|
|
|
|
|
by popra
3694 days ago
|
|
As someone intrested in the subject but with 0 insight or knowledge, would these algorithms be a good match for short text clustering? For example identifying identical products in a price comparison app based on their similar but not identical title/name and possibly other attributes. |
|
There are two types of features and related clustering algorithms: categorical and numerical. Numerical features are the most commonly supported by out of the box clustering tools (meaning most of the algorithms made easily available to you will expect numerical features). Categorical features can be reduced to binary numerical features, however, though whether that’ll make sense for your data depends: For example, if products have a set of categories they can be sorted into you may want to just use that data along with K-Modes clustering or some other approach that considers categorical features. (Though to me those don’t really seem to produce useful results.)
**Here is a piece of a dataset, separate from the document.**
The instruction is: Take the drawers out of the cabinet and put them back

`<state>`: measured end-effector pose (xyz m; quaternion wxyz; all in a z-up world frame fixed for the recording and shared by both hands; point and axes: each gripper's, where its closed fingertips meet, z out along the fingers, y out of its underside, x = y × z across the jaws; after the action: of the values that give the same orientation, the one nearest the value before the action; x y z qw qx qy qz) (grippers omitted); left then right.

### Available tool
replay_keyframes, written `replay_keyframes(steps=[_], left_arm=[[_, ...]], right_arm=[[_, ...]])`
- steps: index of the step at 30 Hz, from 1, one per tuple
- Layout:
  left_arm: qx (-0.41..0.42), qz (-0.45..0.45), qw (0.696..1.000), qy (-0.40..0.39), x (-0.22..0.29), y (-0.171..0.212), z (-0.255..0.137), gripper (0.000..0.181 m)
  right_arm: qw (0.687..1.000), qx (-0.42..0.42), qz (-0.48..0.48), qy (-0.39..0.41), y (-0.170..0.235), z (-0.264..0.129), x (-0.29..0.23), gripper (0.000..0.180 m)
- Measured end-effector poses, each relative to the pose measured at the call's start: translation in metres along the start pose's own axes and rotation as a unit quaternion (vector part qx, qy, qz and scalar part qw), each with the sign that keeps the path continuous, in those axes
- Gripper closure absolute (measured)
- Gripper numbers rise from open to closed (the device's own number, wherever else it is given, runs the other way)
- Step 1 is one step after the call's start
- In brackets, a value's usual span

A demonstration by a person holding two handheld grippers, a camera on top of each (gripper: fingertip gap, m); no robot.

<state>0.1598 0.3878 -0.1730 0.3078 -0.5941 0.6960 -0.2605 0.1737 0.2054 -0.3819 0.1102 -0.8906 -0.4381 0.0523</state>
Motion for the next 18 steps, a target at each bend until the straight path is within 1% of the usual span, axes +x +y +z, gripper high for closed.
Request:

For short text clustering I’d try an ngram frequency approach, wherein you reduce the text to a set of features describing the frequency of ngrams from, say, unigram up to trigram. You’re attempting to balance the number of features you end up needing to process with the amount of locality information you need to get a useful result. If you end up with far too many features, you could attempt to cull them with an approach such as PCA, but it may not even be necessary.
Do note that I’m only a little above 0 in terms of insight or knowledge, so take my advice with a good heap of salt. Clustering of this data would group together products that are described “similarly”, but “similarly” in this case doesn’t imply the products are in fact similar, but only that they’re described in a similar manner.
You may also want to explore graph clustering over vector clustering, which—while there may be no out of the box solutions readily available—is likely a much better fit for text in general.